Data shown:
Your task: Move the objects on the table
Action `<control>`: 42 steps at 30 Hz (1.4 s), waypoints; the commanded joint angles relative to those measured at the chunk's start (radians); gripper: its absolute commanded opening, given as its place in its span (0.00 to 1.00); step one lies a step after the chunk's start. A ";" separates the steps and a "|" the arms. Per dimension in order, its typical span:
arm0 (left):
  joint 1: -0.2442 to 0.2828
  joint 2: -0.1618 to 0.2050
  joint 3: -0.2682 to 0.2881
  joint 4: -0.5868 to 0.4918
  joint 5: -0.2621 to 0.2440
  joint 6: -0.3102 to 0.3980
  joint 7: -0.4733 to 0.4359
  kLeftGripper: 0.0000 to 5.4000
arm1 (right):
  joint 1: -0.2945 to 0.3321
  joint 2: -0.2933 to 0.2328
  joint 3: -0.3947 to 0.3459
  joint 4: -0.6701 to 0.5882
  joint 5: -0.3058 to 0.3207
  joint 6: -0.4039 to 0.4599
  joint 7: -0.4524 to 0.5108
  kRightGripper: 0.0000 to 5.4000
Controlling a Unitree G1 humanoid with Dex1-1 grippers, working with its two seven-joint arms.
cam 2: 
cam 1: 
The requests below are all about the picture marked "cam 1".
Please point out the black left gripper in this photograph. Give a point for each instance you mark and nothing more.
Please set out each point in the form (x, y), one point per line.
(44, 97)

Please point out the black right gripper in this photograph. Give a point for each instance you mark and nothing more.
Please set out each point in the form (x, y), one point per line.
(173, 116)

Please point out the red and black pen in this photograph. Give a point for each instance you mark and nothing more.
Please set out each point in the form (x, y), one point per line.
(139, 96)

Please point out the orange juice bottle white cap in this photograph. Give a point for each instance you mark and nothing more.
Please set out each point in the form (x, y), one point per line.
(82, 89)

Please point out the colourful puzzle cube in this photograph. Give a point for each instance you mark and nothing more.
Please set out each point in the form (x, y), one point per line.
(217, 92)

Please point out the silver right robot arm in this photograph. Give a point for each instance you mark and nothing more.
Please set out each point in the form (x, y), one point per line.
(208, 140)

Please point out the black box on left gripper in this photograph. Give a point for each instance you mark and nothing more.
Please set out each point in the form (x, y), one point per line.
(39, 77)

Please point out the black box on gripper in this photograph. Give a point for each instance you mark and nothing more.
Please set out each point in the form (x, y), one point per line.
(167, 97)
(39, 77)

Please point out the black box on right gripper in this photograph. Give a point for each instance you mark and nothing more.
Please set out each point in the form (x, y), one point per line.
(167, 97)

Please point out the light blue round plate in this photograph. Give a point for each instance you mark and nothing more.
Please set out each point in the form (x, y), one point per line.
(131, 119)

---

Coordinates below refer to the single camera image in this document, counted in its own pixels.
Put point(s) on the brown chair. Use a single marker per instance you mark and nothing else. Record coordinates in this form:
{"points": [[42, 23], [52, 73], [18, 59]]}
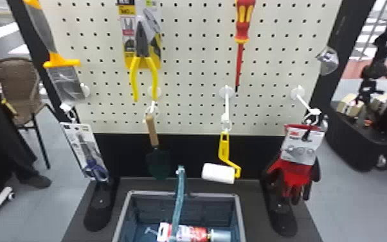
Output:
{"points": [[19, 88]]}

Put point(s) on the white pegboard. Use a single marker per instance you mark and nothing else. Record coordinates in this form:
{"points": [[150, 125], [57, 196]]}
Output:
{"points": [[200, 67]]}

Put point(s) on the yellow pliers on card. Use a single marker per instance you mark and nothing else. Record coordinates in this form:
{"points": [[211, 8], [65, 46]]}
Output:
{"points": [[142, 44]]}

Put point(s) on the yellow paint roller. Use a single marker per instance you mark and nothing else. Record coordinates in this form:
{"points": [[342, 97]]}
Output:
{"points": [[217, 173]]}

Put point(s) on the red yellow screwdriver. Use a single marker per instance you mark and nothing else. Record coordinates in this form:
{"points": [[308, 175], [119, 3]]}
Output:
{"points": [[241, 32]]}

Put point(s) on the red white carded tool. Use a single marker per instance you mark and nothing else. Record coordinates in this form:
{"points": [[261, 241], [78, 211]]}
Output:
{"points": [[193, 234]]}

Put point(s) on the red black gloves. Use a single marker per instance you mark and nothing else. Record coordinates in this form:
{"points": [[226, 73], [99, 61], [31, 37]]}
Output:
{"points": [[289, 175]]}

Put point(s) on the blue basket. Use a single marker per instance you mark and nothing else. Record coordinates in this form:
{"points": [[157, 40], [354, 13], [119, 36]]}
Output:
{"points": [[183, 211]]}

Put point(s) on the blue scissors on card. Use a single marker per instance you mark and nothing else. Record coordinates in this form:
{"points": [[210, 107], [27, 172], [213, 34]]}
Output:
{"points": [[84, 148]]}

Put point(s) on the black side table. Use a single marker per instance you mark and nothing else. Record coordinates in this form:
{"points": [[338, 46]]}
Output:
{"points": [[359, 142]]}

Exercise description:
In the entries above, identify every line with the word "white". Copy those lines.

Answer below:
Please point out the orange juice bottle white cap in this photograph. Give a point for each instance you mark and nothing more.
Put point(s) on the white pegboard. Use a single marker per instance you mark and nothing else. Record coordinates in this form:
Put point(s) on the red white carded tool. Use a single marker per instance you mark and nothing else. Record coordinates in this form:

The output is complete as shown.